TASK REQUIREMENTS → Search term "picture": please copy every line of the records below that contains it.

-----

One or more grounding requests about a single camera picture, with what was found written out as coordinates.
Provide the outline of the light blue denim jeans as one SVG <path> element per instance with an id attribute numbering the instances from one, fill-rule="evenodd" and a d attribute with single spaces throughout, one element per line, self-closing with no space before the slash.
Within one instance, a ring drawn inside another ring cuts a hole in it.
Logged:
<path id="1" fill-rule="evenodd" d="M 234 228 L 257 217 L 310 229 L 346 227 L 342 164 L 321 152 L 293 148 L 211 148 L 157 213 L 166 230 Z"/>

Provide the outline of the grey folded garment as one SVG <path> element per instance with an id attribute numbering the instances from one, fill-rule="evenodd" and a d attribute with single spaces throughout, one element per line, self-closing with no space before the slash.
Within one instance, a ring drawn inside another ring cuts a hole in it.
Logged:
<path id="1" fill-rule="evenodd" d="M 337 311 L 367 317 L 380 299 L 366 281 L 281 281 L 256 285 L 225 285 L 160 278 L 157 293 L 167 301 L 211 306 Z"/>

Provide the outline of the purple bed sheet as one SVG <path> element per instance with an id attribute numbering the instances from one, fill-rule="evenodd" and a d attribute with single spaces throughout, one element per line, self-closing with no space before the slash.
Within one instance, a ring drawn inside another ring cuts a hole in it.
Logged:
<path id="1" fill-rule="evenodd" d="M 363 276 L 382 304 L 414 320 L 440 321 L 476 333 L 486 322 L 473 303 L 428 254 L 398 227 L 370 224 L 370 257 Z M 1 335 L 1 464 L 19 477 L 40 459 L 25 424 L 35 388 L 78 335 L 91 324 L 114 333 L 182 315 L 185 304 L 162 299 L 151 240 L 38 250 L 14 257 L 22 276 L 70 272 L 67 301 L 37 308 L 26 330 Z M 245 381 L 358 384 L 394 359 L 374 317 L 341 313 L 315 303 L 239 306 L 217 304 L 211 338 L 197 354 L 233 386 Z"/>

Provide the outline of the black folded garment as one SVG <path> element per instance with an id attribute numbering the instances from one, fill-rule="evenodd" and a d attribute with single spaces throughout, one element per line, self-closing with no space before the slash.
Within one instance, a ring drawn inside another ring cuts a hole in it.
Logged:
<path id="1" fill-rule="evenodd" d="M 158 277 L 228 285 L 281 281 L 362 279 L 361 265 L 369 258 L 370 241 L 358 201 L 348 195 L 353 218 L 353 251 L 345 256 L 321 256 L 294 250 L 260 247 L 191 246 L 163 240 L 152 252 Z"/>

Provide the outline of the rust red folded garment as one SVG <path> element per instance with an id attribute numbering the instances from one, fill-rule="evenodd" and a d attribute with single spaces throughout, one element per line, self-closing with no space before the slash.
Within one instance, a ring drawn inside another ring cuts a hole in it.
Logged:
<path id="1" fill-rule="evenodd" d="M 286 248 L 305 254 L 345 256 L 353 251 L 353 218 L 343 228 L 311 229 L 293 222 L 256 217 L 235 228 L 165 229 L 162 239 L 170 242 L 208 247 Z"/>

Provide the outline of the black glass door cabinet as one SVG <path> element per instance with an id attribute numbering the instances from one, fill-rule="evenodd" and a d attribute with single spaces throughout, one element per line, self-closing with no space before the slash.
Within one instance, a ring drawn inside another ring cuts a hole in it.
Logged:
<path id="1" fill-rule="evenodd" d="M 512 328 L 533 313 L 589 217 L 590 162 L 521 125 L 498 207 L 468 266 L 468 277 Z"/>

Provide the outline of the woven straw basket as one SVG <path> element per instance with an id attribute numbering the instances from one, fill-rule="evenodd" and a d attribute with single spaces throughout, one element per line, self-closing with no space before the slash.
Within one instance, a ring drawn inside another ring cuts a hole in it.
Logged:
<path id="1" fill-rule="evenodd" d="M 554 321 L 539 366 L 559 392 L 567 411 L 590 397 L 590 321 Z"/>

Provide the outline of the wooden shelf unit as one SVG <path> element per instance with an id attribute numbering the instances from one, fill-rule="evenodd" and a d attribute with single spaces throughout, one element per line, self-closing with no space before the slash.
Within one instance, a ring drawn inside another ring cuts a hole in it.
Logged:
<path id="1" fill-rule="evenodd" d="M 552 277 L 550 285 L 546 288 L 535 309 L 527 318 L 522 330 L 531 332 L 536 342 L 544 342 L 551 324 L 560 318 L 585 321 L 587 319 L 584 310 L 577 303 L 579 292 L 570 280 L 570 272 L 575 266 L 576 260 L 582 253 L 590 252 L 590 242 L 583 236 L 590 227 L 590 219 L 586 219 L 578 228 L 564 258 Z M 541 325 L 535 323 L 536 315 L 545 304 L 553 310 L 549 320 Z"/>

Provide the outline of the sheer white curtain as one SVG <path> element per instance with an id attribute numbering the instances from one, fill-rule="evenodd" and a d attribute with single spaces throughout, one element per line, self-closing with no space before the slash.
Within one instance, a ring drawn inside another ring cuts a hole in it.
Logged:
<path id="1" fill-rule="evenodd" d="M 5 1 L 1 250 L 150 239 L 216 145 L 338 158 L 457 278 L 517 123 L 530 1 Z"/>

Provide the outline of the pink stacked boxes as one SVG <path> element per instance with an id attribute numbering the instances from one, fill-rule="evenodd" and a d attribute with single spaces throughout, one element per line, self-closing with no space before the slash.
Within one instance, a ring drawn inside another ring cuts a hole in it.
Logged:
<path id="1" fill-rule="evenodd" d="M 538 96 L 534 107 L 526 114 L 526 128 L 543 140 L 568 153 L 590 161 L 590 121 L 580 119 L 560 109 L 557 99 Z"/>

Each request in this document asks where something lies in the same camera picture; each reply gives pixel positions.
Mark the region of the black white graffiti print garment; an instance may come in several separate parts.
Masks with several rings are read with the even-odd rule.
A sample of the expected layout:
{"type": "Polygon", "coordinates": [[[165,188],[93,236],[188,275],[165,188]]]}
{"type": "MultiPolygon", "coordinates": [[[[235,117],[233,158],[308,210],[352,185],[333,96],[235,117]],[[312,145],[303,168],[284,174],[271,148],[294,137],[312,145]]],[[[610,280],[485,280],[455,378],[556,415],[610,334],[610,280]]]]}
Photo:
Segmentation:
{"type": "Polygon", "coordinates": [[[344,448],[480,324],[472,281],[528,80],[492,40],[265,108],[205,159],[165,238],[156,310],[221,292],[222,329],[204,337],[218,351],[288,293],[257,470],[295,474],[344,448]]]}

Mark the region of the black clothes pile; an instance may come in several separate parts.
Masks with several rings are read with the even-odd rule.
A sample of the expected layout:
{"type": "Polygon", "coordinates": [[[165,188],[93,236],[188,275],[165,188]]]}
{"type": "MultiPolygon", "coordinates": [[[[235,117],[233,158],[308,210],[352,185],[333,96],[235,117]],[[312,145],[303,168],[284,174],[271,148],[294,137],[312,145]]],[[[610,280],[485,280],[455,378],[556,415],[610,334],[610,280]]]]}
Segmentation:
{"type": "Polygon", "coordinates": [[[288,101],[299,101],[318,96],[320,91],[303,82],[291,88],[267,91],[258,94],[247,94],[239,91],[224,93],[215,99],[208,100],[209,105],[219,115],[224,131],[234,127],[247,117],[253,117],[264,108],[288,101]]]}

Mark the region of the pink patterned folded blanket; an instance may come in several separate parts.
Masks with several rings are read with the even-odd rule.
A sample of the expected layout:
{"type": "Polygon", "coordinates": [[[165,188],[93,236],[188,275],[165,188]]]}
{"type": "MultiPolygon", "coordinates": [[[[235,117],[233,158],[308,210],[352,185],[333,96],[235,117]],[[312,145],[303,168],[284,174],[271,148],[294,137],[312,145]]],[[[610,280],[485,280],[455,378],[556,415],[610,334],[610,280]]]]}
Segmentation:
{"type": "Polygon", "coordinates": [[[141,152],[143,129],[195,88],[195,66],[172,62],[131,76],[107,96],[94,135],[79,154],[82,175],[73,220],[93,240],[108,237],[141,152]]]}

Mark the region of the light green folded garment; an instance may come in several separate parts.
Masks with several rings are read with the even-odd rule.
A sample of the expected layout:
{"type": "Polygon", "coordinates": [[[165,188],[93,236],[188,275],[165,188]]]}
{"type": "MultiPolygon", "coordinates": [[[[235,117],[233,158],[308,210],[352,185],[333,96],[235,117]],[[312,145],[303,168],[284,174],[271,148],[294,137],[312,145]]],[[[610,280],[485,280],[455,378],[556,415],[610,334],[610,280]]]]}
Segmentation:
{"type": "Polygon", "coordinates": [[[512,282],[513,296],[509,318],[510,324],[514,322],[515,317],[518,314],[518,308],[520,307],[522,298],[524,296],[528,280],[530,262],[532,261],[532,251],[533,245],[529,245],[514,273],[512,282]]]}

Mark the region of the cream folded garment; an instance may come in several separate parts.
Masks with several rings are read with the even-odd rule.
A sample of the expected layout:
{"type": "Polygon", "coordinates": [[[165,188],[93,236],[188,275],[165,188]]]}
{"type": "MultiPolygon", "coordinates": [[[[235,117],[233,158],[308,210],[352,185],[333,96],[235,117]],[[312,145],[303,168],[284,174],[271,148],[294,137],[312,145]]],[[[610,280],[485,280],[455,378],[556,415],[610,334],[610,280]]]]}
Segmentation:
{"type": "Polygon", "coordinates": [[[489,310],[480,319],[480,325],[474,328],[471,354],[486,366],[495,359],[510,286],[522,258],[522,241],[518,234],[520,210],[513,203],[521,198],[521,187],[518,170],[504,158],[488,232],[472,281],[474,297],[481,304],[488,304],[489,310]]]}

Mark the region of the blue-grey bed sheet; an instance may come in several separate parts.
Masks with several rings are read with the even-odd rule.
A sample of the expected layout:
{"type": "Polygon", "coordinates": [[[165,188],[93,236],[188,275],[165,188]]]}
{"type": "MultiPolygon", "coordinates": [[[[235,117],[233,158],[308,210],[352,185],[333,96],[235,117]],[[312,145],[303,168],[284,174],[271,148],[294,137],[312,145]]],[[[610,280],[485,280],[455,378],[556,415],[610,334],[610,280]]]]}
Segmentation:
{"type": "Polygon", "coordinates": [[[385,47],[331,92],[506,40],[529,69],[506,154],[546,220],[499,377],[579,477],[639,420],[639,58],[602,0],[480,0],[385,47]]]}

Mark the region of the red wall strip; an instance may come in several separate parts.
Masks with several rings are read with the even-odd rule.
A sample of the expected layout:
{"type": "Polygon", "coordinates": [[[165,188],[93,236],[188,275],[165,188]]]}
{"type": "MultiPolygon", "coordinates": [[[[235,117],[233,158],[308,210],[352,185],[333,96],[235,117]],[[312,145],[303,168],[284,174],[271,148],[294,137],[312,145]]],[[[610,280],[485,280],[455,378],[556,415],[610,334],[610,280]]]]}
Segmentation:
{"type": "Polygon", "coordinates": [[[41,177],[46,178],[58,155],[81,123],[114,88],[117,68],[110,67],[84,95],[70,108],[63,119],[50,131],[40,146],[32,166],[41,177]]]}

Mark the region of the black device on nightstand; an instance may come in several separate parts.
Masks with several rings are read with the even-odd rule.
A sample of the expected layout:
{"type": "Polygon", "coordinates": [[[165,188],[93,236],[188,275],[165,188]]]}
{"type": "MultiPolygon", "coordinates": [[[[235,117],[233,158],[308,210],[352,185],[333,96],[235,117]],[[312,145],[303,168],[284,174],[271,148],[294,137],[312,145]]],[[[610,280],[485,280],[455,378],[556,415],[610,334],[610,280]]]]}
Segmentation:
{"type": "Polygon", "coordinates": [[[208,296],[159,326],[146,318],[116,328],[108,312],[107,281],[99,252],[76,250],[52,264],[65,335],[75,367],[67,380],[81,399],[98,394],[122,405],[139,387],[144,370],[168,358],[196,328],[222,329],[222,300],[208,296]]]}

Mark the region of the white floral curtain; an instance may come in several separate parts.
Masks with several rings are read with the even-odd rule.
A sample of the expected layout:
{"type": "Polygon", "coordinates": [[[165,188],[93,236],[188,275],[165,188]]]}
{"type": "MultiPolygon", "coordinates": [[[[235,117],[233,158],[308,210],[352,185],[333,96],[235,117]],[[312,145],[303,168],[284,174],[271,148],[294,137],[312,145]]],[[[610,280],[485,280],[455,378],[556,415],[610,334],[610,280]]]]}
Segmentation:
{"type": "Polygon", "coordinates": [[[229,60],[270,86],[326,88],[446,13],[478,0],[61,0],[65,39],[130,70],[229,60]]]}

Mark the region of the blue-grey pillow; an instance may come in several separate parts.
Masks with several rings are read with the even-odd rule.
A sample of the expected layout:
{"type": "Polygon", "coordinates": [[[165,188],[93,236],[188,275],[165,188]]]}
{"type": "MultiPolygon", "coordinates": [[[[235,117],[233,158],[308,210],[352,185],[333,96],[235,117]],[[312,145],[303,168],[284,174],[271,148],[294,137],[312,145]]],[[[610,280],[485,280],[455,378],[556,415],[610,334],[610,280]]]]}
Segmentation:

-----

SOLUTION FOR THIS TASK →
One or more grounding requests about a single camera picture, with what was found written out as coordinates.
Each request in this document asks where something lies in the same camera picture; each reply gives pixel positions.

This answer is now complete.